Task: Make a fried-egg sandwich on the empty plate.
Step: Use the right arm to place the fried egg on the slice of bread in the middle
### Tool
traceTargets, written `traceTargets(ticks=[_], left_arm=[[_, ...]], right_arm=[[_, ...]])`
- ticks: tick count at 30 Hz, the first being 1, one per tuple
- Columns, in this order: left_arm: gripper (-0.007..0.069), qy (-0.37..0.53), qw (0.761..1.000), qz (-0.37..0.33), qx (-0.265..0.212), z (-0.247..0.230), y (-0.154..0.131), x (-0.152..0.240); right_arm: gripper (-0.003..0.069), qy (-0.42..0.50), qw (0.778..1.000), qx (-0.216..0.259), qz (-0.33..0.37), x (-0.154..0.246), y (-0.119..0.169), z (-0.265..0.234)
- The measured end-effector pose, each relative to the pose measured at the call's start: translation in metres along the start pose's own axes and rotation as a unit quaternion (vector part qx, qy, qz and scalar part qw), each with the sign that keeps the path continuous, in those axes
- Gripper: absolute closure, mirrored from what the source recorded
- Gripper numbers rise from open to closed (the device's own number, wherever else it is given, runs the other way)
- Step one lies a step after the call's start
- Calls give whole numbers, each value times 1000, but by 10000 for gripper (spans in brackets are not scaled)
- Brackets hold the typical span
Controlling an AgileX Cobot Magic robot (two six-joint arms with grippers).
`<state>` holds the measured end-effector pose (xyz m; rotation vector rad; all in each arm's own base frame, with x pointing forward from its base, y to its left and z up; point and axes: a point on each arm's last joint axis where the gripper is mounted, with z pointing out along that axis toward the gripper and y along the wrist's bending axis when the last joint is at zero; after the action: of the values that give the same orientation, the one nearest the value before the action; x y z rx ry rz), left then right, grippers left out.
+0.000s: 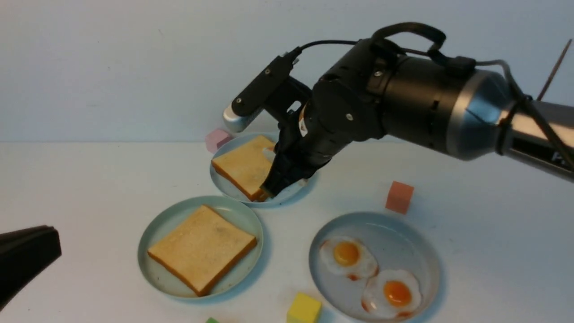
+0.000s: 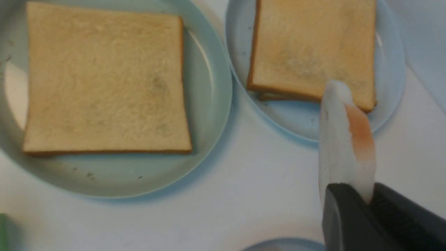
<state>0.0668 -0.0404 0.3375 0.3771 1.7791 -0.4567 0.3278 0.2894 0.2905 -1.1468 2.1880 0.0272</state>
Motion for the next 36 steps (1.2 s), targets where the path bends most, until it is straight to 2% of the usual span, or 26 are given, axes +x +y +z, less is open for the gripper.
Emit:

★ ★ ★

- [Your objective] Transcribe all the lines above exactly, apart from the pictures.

- [Solution]
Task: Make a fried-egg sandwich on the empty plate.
Step: Use the right arm to place the fried egg on the slice of bread in the middle
### Tool
traceTargets, written `traceTargets(ticks=[_], left_arm=[[_, ...]], right_arm=[[_, ...]])`
- ticks: tick count at 30 Hz, the first being 1, one per tuple
- Columns, in this order: left_arm: gripper (-0.007..0.069), qy (-0.37..0.53), qw (0.761..1.000), qz (-0.37..0.33), qx (-0.265..0.212), z (-0.247..0.230), y (-0.154..0.131), x (-0.152..0.240); right_arm: gripper (-0.003..0.069), qy (-0.42..0.50), qw (0.778..1.000), qx (-0.216..0.259), qz (-0.33..0.37), x (-0.154..0.246), y (-0.119..0.169), z (-0.265..0.234)
- The measured end-effector pose, each relative to the pose measured at the call's start: translation in metres along the start pose's own axes and rotation as a unit quaternion (vector part qx, qy, qz and scalar part qw), each with the sign that keeps the path continuous, in those axes
- Gripper: absolute closure, mirrored from what the source recorded
- Gripper numbers rise from open to closed (the device's own number, wherever else it is given, runs the other way)
- Step one lies a step after the call's start
- Calls give whole numbers, each value times 1000, but by 10000 for gripper (spans in brackets are not scaled)
- Brackets hold the typical span
Controlling an AgileX Cobot Magic robot (two six-joint arms with grippers).
`<state>` holds the measured end-effector pose (xyz m; rotation vector rad; all in each arm's own base frame, with x pointing forward from its base, y to its left and z up; point and axes: a point on each arm's last joint axis where the gripper is mounted, with z pointing out along that axis toward the gripper and y along the wrist's bending axis when the last joint is at zero; after the action: of the values that give the same orientation, the one nearest the value before the action; x y z rx ry rz), left then right, grippers left out.
+0.000s: 
+0.000s: 
<state>0.0668 -0.0404 0.3375 0.3771 1.7791 -0.4567 0.3278 0.2894 0.2905 -1.1468 2.1880 0.0272</state>
Motion for the next 36 steps (1.2 s), targets where the path bends most, until it is straight to 2% of the usual span, or 26 are given, axes +x +y +z, less is open for the gripper.
Emit:

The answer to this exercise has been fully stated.